◆ **WORK REQUIRED**
Locate the word "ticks" in the data below, then copy every line that holds it.
....................
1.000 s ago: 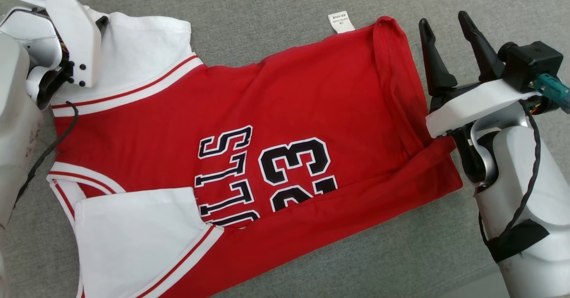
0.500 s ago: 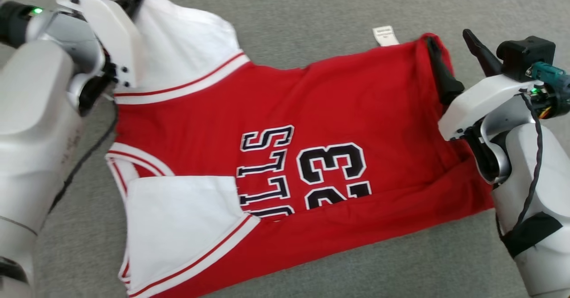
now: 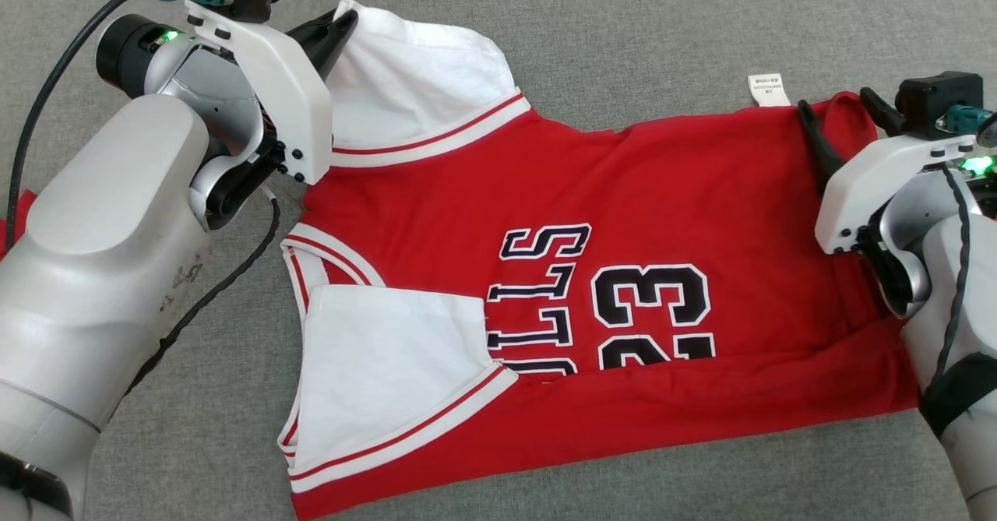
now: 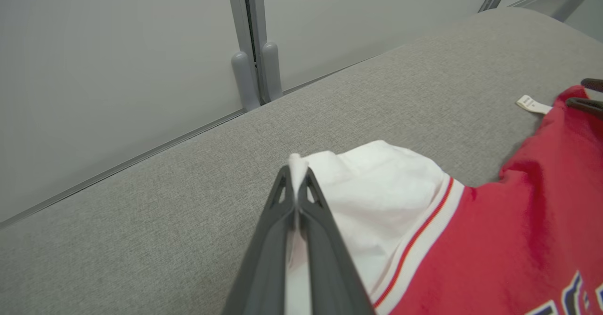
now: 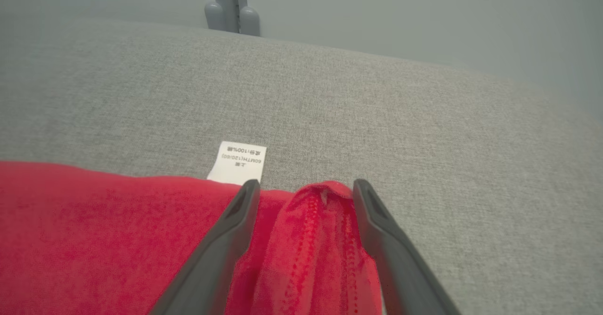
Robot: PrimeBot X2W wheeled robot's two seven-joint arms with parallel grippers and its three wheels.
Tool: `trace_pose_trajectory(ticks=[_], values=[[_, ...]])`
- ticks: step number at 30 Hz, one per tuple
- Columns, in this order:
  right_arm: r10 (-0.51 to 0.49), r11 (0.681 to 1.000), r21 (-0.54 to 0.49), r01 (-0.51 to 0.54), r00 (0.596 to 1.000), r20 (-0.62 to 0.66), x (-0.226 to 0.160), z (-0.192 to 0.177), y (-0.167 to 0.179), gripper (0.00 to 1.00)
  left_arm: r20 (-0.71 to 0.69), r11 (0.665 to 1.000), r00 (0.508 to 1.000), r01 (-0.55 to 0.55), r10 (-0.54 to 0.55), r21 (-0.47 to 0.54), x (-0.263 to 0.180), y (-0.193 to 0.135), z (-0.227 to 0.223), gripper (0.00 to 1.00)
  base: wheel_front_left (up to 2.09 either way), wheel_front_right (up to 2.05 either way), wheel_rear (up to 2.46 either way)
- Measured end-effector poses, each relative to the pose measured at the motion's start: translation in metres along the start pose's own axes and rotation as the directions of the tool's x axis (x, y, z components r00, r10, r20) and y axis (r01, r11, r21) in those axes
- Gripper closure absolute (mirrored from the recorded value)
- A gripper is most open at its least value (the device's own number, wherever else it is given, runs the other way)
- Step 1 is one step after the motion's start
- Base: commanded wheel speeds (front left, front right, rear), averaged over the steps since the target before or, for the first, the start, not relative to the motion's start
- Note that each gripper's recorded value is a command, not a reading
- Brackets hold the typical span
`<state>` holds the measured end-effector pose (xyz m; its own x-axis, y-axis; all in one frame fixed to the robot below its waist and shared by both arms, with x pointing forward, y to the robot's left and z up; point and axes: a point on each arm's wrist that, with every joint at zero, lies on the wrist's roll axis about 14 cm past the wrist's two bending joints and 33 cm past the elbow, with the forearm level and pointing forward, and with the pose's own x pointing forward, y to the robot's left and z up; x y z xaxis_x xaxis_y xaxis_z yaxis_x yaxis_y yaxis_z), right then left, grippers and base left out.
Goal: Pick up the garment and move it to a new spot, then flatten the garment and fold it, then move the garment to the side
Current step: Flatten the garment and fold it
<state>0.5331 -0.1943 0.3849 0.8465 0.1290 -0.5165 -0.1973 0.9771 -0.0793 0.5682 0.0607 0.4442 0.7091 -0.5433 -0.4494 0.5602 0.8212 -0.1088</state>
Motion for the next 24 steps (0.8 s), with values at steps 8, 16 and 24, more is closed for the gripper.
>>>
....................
◆ **RESULT FOR THIS EXERCISE**
Tool: `trace_pose_trajectory(ticks=[_], values=[[_, ...]])`
- ticks: step number at 30 Hz, one per tuple

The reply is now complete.